The rates, which were age-standardised to account for the variation in older people between populations, put the UK among those with the lowest heart disease mortality risk in Europe, with only Spain, the Netherlands and Luxembourg showing lower rates.

The fall in death rates means cancer is now for the first time the biggest cause of death among men in 13 European countries, including the UK.

In 2011, the most recent year for which data was available, 342.2 UK males per 100,000 population died from CVD and 184 from CHD, a reduction of 44.4% and 46.9% respectively since 2001.

The statistics were similar for women, with 232.5 female deaths from all CVD per 100,000 population in 2011 representing a 43.6% decrease, and 90.3 deaths from CHD representing a 50% cut from a decade earlier.
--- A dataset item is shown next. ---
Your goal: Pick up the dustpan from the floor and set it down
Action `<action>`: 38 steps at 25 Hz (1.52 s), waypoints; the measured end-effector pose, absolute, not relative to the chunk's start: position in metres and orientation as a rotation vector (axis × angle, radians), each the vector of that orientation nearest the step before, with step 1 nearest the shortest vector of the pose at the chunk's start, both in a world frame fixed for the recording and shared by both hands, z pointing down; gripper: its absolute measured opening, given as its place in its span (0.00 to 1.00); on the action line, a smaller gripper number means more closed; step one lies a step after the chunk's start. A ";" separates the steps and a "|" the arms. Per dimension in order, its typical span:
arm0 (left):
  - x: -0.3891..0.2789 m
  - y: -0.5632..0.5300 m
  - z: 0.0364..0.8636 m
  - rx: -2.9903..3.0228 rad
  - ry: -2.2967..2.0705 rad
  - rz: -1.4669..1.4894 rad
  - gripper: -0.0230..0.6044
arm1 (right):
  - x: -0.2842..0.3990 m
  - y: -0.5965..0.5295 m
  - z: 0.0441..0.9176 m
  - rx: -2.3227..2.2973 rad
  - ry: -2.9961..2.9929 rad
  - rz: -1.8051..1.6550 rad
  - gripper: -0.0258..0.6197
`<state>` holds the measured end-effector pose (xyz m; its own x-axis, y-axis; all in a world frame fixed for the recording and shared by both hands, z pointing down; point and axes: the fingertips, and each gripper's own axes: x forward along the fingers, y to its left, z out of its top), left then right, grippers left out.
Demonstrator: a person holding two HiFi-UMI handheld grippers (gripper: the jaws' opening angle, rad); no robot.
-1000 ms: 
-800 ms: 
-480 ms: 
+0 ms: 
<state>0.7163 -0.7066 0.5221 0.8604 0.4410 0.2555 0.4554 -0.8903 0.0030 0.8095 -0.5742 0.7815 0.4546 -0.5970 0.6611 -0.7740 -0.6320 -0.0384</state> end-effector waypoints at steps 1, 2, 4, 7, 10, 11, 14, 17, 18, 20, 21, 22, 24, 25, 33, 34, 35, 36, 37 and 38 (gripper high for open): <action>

The European study showed vast mortality differences between countries with, for example, Albania showing increased risk of heart disease in the last 10-year period and Ukraine still seeing 1544.9 males and 721.2 females per 100,000 population die from CVD in 2012.

The European comparison is in the latest paper from the British Heart Foundation-funded CVD epidemiology research programme, led by Nuffield Department of Population Health senior researcher and programme lead for cardiovascular disease epidemiology Dr Nick Townsend.

The report, published in the European Heart Journal, said: ‘Some may point to decreases in CVD mortality as an indication of success for both national and Europe wide efforts to tackle CVD. However, the inequality of the current burden between European countries, the high mortality burden from CVD in comparison with other noncommunicable diseases, along with increases in risk factors for CVD, such as obesity, should sound a note of warning to health professionals throughout Europe.’

A previous study from the same series, published in June in Heart, which first revealed cancer was now a bigger killer in UK males, also pointed to variations within the UK, with the highest age-standardised CVD death risk in Scotland and the north of England.

That study pointed to factors including lipid-lowering medication and health education behind the fall in mortality rates.

But it concluded: ‘Despite significant declines in mortality in the UK, CVD remains a considerable burden, both in terms of health and costs. Both primary and secondary prevention measures are necessary to reduce both the burden of CVD and inequalities in CVD mortality and prevalence.’